The purposes of the three final phases in the Atkins diet are the learning of the ideal carbohydrate levels for the next two phases: continued weight loss and weight maintenance. Millions of people are still losing the weight they want to on this diet ” but beware the dangers of taking in too much cholesterol.

Do you need to lose that excess weight rapidly? Well, take a free look at The Atkins Diet, by going to our website called The Atkins Diet Plan

How To Understand Your Blood Pressure Figures

If you have reason to become concerned about your blood pressure, you should begin monitoring it yourself at home. High blood pressure or hypertension is known as ‘The Silent Killer’ because you cannot know whether you have it unless you measure it. You cannot guess or just feel it. First of all, you ought to talk to your GP and he will give you some numbers, then you can buy a blood pressure monitor and keep an eye on your situation.

When you are given your blood pressure reading by either your physician or your machine, you will be given two figures, say 120/80.

The first figure is your systolic blood pressure. The systolic pressure is when your heart ‘beats’ or contracts, pumping your blood around you body.

The second number is while your heart expands, sucking blood back into itself. This is the diastolic blood pressure. These readings are of the blood pressure in your arteries.

There are four categories that your blood pressure readings can fall into. The first is normal and it is generally accepted that that means readings below 120/80. These numbers relate to a healthy person and can be achieved by almost anyone by keeping a healthy active lifestyle.

The second stage is known as ‘Prehypertension’ and relates to blood pressures between ‘normal’ and 140/90. This is the warning stage that you ought to be doing something to reduce your blood pressure. This could mean: a modification of diet; drinking less alcohol, tea or coffee; losing weight; taking more exercise; smoking less or giving up smoking altogether.

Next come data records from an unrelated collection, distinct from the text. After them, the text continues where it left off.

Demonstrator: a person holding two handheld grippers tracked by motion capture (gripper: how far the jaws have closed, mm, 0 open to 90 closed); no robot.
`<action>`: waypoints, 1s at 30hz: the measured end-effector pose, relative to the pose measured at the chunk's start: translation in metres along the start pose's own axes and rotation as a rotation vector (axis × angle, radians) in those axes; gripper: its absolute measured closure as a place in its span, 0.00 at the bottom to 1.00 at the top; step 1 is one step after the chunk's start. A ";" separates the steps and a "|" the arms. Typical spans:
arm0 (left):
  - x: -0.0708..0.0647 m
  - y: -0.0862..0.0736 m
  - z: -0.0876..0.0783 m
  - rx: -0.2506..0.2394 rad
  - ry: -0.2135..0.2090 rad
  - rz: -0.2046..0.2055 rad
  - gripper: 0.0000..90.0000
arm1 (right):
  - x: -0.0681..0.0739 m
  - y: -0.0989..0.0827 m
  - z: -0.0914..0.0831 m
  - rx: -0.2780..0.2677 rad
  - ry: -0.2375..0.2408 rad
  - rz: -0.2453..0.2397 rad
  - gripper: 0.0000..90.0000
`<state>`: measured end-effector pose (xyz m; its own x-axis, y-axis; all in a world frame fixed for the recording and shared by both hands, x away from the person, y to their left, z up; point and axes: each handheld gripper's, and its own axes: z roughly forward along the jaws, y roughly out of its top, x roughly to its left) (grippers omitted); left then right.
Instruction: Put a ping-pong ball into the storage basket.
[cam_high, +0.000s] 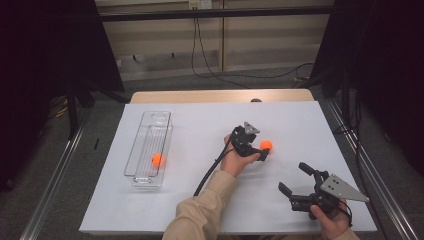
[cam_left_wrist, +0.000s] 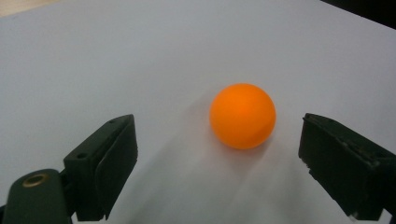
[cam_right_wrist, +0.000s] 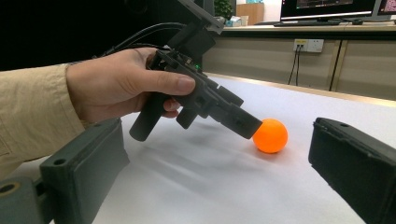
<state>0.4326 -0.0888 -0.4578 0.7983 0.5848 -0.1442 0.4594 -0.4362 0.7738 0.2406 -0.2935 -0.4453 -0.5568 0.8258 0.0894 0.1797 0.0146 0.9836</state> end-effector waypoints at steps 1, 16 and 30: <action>0.000 0.000 0.001 0.000 0.003 -0.003 0.13 | 0.000 0.000 0.000 0.000 0.000 0.001 0.03; -0.002 0.000 0.006 -0.019 -0.023 -0.003 0.20 | 0.000 0.000 0.000 0.001 -0.001 0.003 0.03; -0.004 0.004 0.011 -0.017 -0.048 -0.001 0.27 | 0.000 0.000 0.000 0.001 -0.003 0.000 0.03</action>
<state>0.4354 -0.1005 -0.4612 0.8158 0.5514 -0.1743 0.4538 -0.4236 0.7840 0.2407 -0.2940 -0.4452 -0.5544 0.8274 0.0893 0.1810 0.0151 0.9834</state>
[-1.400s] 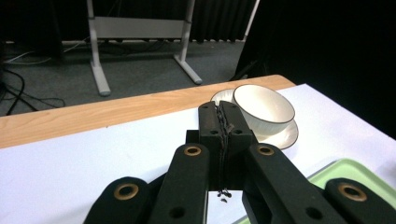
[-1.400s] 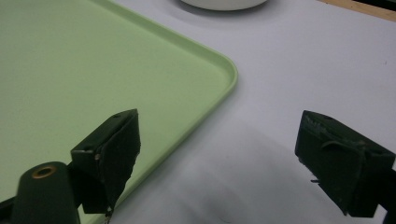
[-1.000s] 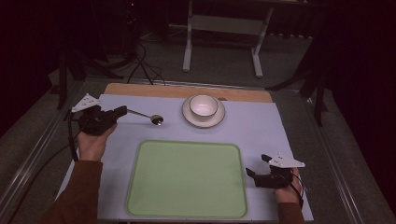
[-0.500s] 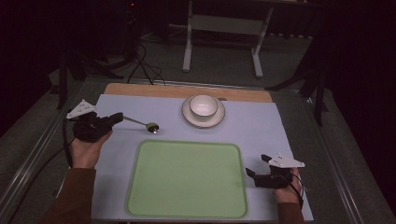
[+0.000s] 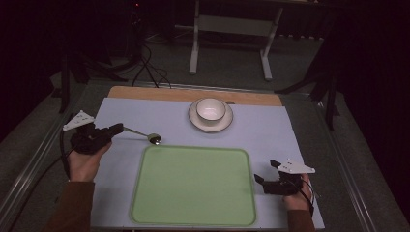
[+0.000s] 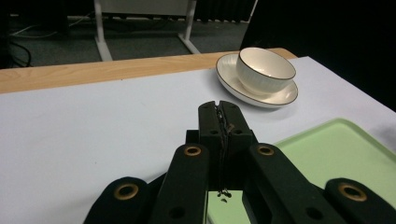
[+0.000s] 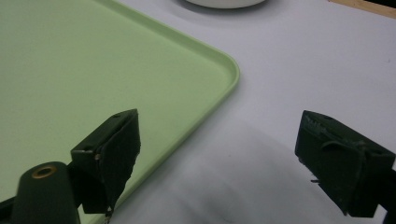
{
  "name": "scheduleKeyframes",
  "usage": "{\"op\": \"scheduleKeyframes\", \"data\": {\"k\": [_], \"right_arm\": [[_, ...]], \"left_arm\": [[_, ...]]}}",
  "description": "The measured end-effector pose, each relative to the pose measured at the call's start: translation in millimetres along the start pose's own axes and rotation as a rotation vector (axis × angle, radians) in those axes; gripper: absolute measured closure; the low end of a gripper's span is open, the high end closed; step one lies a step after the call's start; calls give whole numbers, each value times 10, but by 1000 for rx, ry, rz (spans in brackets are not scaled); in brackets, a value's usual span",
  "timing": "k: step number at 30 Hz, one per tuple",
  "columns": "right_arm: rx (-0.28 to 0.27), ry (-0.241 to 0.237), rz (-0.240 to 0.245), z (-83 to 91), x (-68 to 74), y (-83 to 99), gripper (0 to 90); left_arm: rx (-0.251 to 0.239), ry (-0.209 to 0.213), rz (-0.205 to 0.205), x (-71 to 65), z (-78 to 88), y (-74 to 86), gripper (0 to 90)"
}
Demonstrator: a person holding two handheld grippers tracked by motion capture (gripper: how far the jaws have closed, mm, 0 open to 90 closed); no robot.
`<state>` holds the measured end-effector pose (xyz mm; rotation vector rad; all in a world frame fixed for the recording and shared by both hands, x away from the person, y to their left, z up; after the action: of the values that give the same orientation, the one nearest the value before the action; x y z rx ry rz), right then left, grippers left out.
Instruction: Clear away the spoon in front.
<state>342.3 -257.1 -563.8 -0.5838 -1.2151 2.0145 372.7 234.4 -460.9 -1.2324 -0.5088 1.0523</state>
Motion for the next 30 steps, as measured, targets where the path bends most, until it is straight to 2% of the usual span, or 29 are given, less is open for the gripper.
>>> {"op": "scheduleKeyframes", "data": {"k": [9,13,18,22,24,26,30], "right_arm": [[0,2,1,3,-1,0,139],[1,2,0,4,-2,0,139],[2,2,0,4,-1,1,139],[3,1,2,1,1,2,139],[2,2,2,3,-1,0,139],[5,2,0,0,-2,3,139],[7,0,5,-4,6,3,139]], "left_arm": [[15,-1,14,16,45,139,892],[38,5,35,21,48,199,893],[51,3,41,26,47,221,892],[63,-12,62,40,-9,218,892],[63,-24,56,46,-44,202,892],[53,-40,45,57,-103,168,891],[19,-61,54,94,-255,68,884]]}}
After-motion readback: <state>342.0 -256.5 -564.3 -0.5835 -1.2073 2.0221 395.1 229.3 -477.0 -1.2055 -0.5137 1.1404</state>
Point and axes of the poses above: each handheld gripper's, and its own axes: z roughly backward along the jaws, y roughly out of its underside, x roughly to its left, the point moved 9 cm from there along -z, roughly forward along the jaws, and after that the axes turned 6 degrees about -x, right-handed, at the moved point
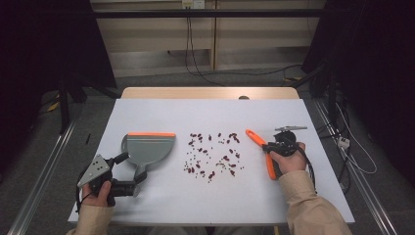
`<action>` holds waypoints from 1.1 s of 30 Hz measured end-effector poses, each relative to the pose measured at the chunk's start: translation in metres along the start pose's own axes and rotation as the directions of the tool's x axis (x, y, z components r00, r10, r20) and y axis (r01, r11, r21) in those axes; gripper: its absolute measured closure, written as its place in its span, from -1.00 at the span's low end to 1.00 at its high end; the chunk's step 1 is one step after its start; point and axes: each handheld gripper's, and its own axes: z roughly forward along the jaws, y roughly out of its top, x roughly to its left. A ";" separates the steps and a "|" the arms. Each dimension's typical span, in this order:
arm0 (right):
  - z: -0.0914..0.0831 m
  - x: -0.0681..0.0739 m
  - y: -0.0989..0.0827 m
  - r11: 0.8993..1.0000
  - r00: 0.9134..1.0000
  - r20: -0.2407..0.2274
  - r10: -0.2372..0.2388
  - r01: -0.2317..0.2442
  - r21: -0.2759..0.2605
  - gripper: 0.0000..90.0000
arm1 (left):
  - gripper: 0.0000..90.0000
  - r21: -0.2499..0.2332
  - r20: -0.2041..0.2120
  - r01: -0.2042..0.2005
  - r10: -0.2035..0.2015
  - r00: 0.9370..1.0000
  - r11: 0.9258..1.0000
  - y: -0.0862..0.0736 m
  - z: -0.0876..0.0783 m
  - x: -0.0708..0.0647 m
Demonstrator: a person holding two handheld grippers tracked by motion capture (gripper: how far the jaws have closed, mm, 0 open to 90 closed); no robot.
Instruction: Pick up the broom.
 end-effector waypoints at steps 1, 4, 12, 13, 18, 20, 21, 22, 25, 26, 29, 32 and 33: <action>0.001 0.002 0.001 1.000 1.000 0.001 -0.006 0.006 -0.002 0.55 | -0.94 0.000 0.000 0.000 0.000 1.000 1.000 0.000 0.000 0.000; 0.005 0.006 0.003 1.000 1.000 -0.012 -0.008 0.008 -0.009 0.55 | -0.94 -0.001 -0.002 0.000 0.000 1.000 1.000 0.000 -0.001 0.001; 0.006 0.008 0.006 0.998 0.998 -0.013 -0.059 0.059 0.013 0.50 | -0.94 0.001 -0.004 -0.001 0.001 1.000 1.000 0.000 -0.002 0.002; 0.006 0.008 0.006 0.998 0.998 -0.014 -0.062 0.062 0.017 0.49 | -0.94 0.001 -0.005 -0.002 0.002 1.000 1.000 0.000 -0.002 0.001; 0.005 0.010 0.011 0.993 0.995 -0.001 -0.100 0.100 0.057 0.48 | -0.94 0.004 -0.004 -0.002 0.002 1.000 1.000 0.000 -0.001 0.001; 0.004 0.011 0.013 0.992 0.995 0.000 -0.104 0.104 0.075 0.48 | -0.94 0.002 -0.001 -0.002 0.002 1.000 1.000 0.000 -0.001 0.001; 0.004 0.012 0.013 0.991 0.995 0.001 -0.103 0.102 0.082 0.48 | -0.94 0.004 -0.004 -0.001 0.001 1.000 1.000 0.000 -0.002 0.001; 0.005 0.011 0.013 0.991 0.995 0.000 -0.105 0.104 0.081 0.48 | -0.94 0.003 -0.006 -0.001 0.001 1.000 1.000 0.000 -0.002 0.001; 0.007 0.012 0.013 0.991 0.995 0.003 -0.099 0.098 0.087 0.46 | -0.94 0.003 0.001 -0.001 0.001 1.000 1.000 -0.001 -0.001 0.002; 0.008 0.014 0.013 0.990 0.994 0.017 -0.107 0.105 0.098 0.46 | -0.94 0.002 0.001 0.002 -0.002 1.000 1.000 -0.001 -0.001 0.001; 0.009 0.016 0.014 0.989 0.994 0.028 -0.108 0.105 0.105 0.46 | -0.94 0.005 -0.001 -0.001 0.001 1.000 1.000 0.000 -0.001 0.001; 0.010 0.016 0.014 0.989 0.994 0.031 -0.109 0.105 0.105 0.46 | -0.94 0.006 0.002 -0.007 0.007 1.000 1.000 0.000 -0.001 0.001; 0.011 0.016 0.014 0.989 0.994 0.031 -0.106 0.102 0.107 0.47 | -0.94 0.006 0.001 -0.006 0.006 1.000 1.000 0.000 0.000 0.001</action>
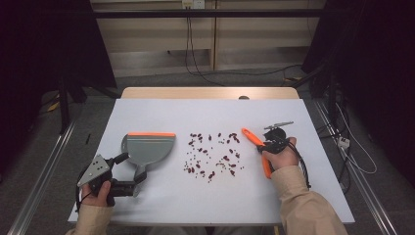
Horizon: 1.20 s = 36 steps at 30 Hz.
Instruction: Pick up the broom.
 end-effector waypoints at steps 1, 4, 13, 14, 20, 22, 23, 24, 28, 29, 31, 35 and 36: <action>0.000 0.000 0.001 1.000 1.000 -0.002 0.002 -0.002 0.003 0.47 | -0.94 0.000 0.000 0.001 -0.001 1.000 1.000 0.000 0.000 0.000; 0.001 -0.002 0.001 1.000 1.000 -0.014 0.003 -0.003 0.010 0.47 | -0.94 0.002 0.005 -0.003 0.003 1.000 1.000 0.000 0.000 0.000; 0.003 0.004 0.008 0.999 1.000 0.025 -0.006 0.004 0.054 0.53 | -0.94 -0.001 0.005 -0.003 0.003 1.000 1.000 0.000 0.000 -0.001; 0.003 0.004 0.008 0.999 1.000 0.025 -0.006 0.004 0.054 0.53 | -0.94 -0.001 0.003 -0.001 0.002 1.000 1.000 0.000 0.000 -0.001; 0.001 0.003 0.006 0.999 1.000 0.017 -0.001 0.000 0.040 0.53 | -0.94 -0.003 0.003 -0.004 0.004 1.000 1.000 0.000 0.000 -0.001; 0.001 0.002 0.006 0.999 1.000 0.010 0.009 -0.010 0.039 0.53 | -0.94 -0.006 -0.003 -0.003 0.003 1.000 1.000 0.000 -0.002 -0.001; 0.001 0.003 0.006 0.999 1.000 0.019 -0.005 0.004 0.036 0.53 | -0.94 -0.004 -0.006 -0.003 0.003 1.000 1.000 -0.001 -0.003 0.000; 0.000 0.004 0.006 0.999 1.000 0.024 -0.010 0.009 0.040 0.53 | -0.94 -0.007 -0.010 0.002 -0.002 1.000 1.000 -0.001 -0.004 0.000; -0.002 0.003 0.005 1.000 1.000 0.021 -0.014 0.014 0.012 0.54 | -0.94 -0.014 -0.018 0.003 -0.003 1.000 1.000 0.000 -0.006 0.001; -0.002 0.003 0.004 1.000 1.000 0.021 -0.015 0.015 0.009 0.54 | -0.94 -0.014 -0.016 0.003 -0.004 1.000 1.000 0.000 -0.005 0.001; -0.005 0.003 0.004 1.000 1.000 0.019 -0.023 0.023 -0.010 0.54 | -0.94 -0.011 -0.016 0.004 -0.004 1.000 1.000 0.000 -0.004 0.000; -0.014 -0.002 -0.001 0.997 1.000 0.004 0.010 -0.009 -0.081 0.54 | -0.94 -0.012 -0.014 0.000 0.000 1.000 1.000 0.000 -0.004 0.000; -0.017 -0.003 -0.002 0.995 1.000 -0.006 0.023 -0.024 -0.099 0.54 | -0.94 -0.013 -0.015 0.001 -0.001 1.000 1.000 0.000 -0.004 0.000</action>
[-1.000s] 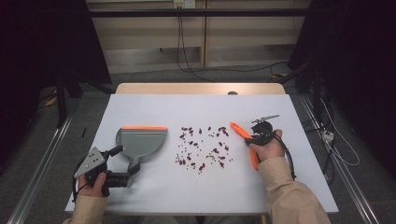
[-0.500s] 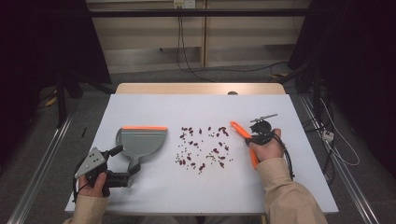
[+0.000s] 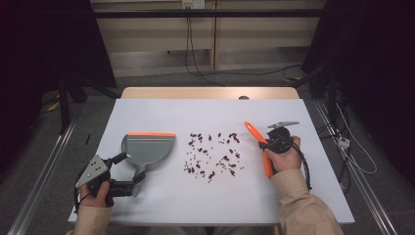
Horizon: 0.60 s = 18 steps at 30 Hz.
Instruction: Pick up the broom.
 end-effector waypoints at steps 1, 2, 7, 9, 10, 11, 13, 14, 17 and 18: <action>-0.003 -0.002 -0.001 1.000 1.000 -0.003 0.006 -0.006 -0.028 0.54 | -0.94 0.000 -0.001 -0.001 0.001 1.000 1.000 0.000 0.000 0.000; -0.007 -0.003 -0.002 0.998 1.000 -0.004 0.009 -0.009 -0.059 0.54 | -0.94 -0.001 -0.003 -0.002 0.002 1.000 1.000 0.000 0.000 0.000; -0.029 -0.008 -0.010 0.976 0.999 -0.025 0.022 -0.027 -0.215 0.55 | -0.94 -0.016 -0.021 -0.001 0.001 1.000 1.000 0.004 -0.002 0.000; -0.038 -0.011 -0.013 0.960 0.998 -0.039 0.039 -0.049 -0.276 0.56 | -0.94 -0.020 -0.018 -0.003 0.003 1.000 1.000 0.006 -0.001 -0.001; -0.042 -0.012 -0.015 0.951 0.998 -0.051 0.042 -0.056 -0.303 0.56 | -0.94 -0.019 -0.019 -0.005 0.005 1.000 1.000 0.007 -0.001 -0.002; -0.047 -0.012 -0.016 0.943 0.998 -0.045 0.051 -0.063 -0.325 0.56 | -0.94 -0.017 -0.019 -0.005 0.004 1.000 1.000 0.008 0.000 -0.002; -0.055 -0.012 -0.018 0.925 0.996 -0.055 0.065 -0.081 -0.371 0.56 | -0.94 -0.021 -0.016 -0.008 0.008 1.000 1.000 0.011 0.001 -0.004; -0.058 -0.013 -0.018 0.916 0.995 -0.071 0.076 -0.098 -0.390 0.56 | -0.94 -0.023 -0.016 -0.009 0.009 1.000 1.000 0.013 0.001 -0.005; -0.065 -0.012 -0.017 0.903 0.996 -0.066 0.060 -0.082 -0.422 0.57 | -0.94 -0.027 -0.007 -0.026 0.026 1.000 0.999 0.019 0.003 -0.008; -0.067 -0.012 -0.017 0.897 0.995 -0.072 0.062 -0.087 -0.433 0.57 | -0.94 -0.029 -0.003 -0.030 0.030 1.000 0.999 0.021 0.004 -0.009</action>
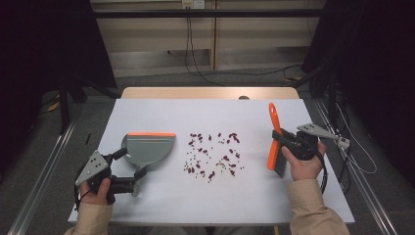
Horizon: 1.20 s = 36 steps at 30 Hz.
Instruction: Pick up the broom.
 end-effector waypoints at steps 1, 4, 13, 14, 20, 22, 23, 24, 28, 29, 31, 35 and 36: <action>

The third stage is known as ‘Hypertension Stage One’ and is reflected by numbers between prehypertension and 160/100. If you get into this stage then you really have to see your doctor and he will advocate serious changes to your lifestyle along the lines suggested above or / and he will put you on tablets.

The fourth stage is known as ‘Hypertension Stage Two’ and is anything above 160/100. This is quite dangerous and your doctor will want to get you to make radical changes to your lifestyle and / or take tablets which could be for the remainder of your life. If you reach this stage go to your doctor’s as soon as you can.

Whilst you are talking about your blood pressure with your doctor, make certain you tell him about any other medicine you are taking, because some medication will raise blood pressure too. Examples of medication that can raise your blood pressure are: anti-depressants, oral contraceptives and anti-flu or anti-cough treatments.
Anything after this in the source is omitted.